## EXERCISE BRIEF
For this exercise, output every line of the data as it stands.

## SUPPLIED MATERIAL
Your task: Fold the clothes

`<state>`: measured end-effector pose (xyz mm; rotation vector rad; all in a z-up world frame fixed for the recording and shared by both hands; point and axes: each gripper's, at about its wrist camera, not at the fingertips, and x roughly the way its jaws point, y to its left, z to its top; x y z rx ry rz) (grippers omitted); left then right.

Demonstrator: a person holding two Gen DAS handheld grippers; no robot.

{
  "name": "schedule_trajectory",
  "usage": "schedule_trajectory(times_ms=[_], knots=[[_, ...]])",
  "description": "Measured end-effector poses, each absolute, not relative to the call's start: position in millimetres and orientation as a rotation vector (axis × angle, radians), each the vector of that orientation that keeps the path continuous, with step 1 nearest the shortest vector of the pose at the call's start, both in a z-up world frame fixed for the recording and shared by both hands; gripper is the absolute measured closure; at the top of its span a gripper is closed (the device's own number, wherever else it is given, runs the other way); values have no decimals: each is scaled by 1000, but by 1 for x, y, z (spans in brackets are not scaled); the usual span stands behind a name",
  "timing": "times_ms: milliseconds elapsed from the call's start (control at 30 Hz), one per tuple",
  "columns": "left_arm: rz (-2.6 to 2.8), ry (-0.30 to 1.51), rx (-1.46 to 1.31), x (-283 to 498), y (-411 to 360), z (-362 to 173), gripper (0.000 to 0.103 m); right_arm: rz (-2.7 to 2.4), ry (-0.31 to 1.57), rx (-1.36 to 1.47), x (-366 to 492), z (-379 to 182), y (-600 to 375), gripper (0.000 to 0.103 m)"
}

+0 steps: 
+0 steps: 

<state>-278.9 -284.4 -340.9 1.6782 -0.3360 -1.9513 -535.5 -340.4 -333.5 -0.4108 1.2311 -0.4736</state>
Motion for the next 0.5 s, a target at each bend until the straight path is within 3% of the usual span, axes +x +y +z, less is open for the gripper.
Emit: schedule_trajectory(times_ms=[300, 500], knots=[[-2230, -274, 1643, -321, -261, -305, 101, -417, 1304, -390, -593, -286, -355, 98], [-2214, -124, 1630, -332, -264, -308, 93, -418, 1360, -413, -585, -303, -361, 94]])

## ANSWER TO THIS PROBLEM
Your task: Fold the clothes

`<state>`: measured end-effector pose (xyz mm; rotation vector rad; all in a z-up world frame fixed for the recording and shared by both hands; point and axes: each gripper's, at about its wrist camera, not at the fingertips, and x roughly the way its jaws point, y to its left, z to its top; x y z rx ry rz) (grippers omitted); left then right.

Demonstrator: a person holding two Gen DAS handheld grippers; no robot.

{
  "name": "schedule_trajectory",
  "usage": "schedule_trajectory(times_ms=[_], knots=[[_, ...]])",
  "description": "Measured end-effector poses, each absolute, not relative to the call's start: position in millimetres and orientation as a rotation vector (axis × angle, radians), each the vector of that orientation that keeps the path continuous, with step 1 nearest the shortest vector of the pose at the call's start, both in a z-up world frame fixed for the recording and shared by both hands; gripper is the absolute measured closure; at the top of its span a gripper is closed (the device's own number, wherever else it is given, runs the other way); values have no decimals: each is scaled by 1000, but by 1 for x, y, z (spans in brackets are not scaled); the usual span stands behind a name",
  "timing": "times_ms: milliseconds elapsed from the call's start (control at 30 Hz), one per tuple",
  "columns": "left_arm: rz (-2.6 to 2.8), ry (-0.30 to 1.51), rx (-1.46 to 1.31), x (-283 to 498), y (-411 to 360), z (-362 to 173), gripper (0.000 to 0.103 m); right_arm: rz (-2.7 to 2.4), ry (-0.31 to 1.57), rx (-1.36 to 1.47), x (-366 to 492), z (-379 to 182), y (-600 to 375), gripper (0.000 to 0.103 m)"
}

+0 steps: 
+0 steps: 

<state>-278.9 -284.4 -340.9 1.6782 -0.3360 -1.9513 -535.5 -340.4 -333.5 -0.4108 1.2311 -0.4736</state>
Motion for the next 0.5 s, a target at each bend until the straight path is within 3% of the usual span, axes +x +y +z, less is open for the gripper.
Emit: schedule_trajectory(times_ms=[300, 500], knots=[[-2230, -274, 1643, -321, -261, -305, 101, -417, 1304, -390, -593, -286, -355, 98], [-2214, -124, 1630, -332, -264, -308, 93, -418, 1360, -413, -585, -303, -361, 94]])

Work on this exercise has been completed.